Отец держал его за здоровую руку. Смотри-ка, он даже не сердится, хотя мать вызвала его с работы. Уоррен был доволен, что его выдумка удалась, и все прошло гладко. Весь вечер и всю ночь он пытался придумать, как получше скрыть укус. Но его осенило только тогда, когда он бросился в ванную. Рука распухла, горела, рваные края раны саднило. Он заходился от боли. Ко времени завтрака в комнату зашла мать, чтобы разбудить его, но он зарылся в простыни, притворяясь, что не хочет просыпаться. Он оставался в постели до тех пор, пока не понял, что вот сейчас за ним уж точно придут. Поэтому он стал подслушивать, а когда убедился, что мать находится в гостиной, встал и кое-как сам оделся. Боль была столь сильна, что его трясло. Он поскользнулся и на рукаве выступила кровь. Но к тому самому времени он уже придумал, что делать и выскользнул на улицу, побежав к мусорной куче. Самая дрянь началась, когда ему пришлось наклониться над мусором, чтобы налить кровь на осколки стекла. Когда он отцепил пропитанную кровью тряпку, то увидел распухшую пульсирующую рану с комьями засохшей грязной крови, настолько омерзительную, что его едва не стошнило. Его затрясло, и Уоррен прикоснулся рукой к разбитой бутылке. Таким образом он исполнил свой план до конца. Но тут он потерял равновесие, случайно надавил на руку, и рана словно взорвалась. Никогда раньше он не испытывал такой глубоко саднящей боли.
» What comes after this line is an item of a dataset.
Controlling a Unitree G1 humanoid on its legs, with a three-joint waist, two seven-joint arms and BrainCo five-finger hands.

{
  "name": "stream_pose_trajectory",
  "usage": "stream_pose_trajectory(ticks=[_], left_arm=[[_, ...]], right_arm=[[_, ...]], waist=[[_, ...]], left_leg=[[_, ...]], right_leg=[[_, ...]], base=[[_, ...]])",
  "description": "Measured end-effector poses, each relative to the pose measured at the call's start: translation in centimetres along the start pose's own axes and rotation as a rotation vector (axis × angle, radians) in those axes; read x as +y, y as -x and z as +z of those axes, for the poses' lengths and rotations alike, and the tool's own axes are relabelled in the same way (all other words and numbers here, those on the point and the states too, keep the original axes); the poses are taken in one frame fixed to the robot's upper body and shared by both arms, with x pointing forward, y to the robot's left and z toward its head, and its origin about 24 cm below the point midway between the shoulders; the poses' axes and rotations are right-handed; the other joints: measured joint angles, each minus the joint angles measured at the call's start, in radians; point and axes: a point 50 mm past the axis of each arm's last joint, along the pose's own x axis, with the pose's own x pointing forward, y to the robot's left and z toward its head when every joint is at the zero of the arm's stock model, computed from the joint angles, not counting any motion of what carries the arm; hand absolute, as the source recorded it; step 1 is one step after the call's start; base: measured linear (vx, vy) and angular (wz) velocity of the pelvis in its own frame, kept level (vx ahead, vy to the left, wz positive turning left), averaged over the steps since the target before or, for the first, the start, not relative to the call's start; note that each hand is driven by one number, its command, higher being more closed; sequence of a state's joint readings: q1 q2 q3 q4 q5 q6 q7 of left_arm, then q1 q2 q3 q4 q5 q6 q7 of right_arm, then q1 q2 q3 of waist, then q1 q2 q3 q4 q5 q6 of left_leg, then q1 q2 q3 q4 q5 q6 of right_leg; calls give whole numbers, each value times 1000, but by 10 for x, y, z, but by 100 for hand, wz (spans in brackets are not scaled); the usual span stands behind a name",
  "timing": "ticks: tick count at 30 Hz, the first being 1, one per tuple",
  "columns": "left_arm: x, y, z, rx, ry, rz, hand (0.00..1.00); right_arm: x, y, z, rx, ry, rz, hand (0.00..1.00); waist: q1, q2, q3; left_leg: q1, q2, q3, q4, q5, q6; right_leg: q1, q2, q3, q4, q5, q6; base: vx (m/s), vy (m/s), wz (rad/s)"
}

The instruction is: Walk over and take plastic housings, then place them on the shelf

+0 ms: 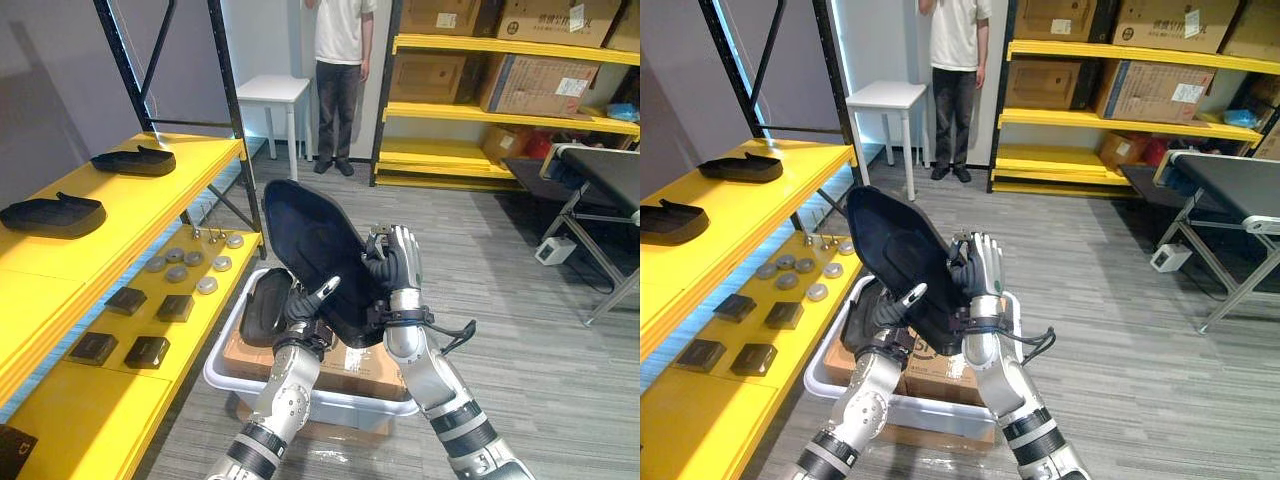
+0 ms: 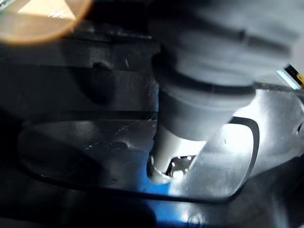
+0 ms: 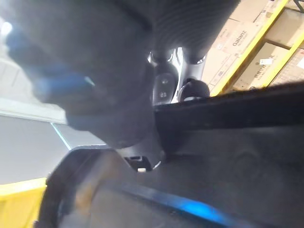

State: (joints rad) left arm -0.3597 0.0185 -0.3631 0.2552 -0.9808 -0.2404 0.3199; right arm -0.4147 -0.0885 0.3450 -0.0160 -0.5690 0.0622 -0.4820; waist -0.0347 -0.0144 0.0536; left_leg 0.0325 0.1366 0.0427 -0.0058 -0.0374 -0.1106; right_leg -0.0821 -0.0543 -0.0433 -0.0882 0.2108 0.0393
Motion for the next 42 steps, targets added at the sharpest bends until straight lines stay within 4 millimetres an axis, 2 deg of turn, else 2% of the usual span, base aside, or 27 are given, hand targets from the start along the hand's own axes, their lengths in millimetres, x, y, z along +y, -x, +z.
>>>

Поэтому-то он и не мог заглушить крик. Никак.
41
— Расскажи, как ты здесь очутился.
— На машине приехал.
Данлоп рассмеялся. Они ехали на патрульной машине к городу. Гордон посмотрел на Слотера.
— Нет, серьезно.
— Ты знаешь, об этом мне бы не очень хотелось говорить.
— Твои слова здорово смахивают на мои. — Данлоп увидел, как на сей раз Слотер взглянул на него.
— У тебя руки трясутся.
— Я уже к этому привык.
— Хочешь выпить?
— И не единожды.
— Тебе бы лучше на всякий пожарный таскать с собой бутылку.
— Я ее в номере оставил. Видишь, какой храбрец. Был…
— Неужто настолько плохо?
— Еще хуже. Я ведь не шутковал.
— Что за сон тебе снится?
— Так расскажешь, как ты здесь очутился?
Слотер взглянул на него. Глаза его странно поблескивали, словно он о чем-то все время упорно думал.
— Со мной что-то произошло. Сломался, или нет, совсем издергался.
Данлоп знал, насколько трудно было Натану в этом признаться.
— Я на тебя рассчитываю…
— Да, я так и понял.
— Мне наплевать на то, каким я был, но то, каким я стал… Жена со мной развелась.
— Ты что ей изменял?
— Нет, ничего подобного у меня никогда не было.
— Значит, она просто не смогла больше тебя выносить.
— Точно.
— Думаю, что моя женушка тоже скоро со мной разведется.
— По той же самой причине?
— Точно.
— Из-за пьянства?
— Частично.
— Когда я уволился из полиции, то однажды ночью сел на кухне и спросил сам себя, где мне лучше всего оказаться.
— Неужели ты решил, что лучше этого места не найти на всем свете?
— Нет, ты погоди. Я разложил карту. Знаешь, я всегда мечтал о горах… и о бегающих по полям, совершенно свободных лошадях… Я ведь никогда не видел ничего подобного, никогда даже близко не приближался к таким местам… Но для меня горы олицетворяли все то, в чем я тогда нуждался. Так вот: я стал изучать все горные штаты и выбрал среди них те, в которых разводили лошадей.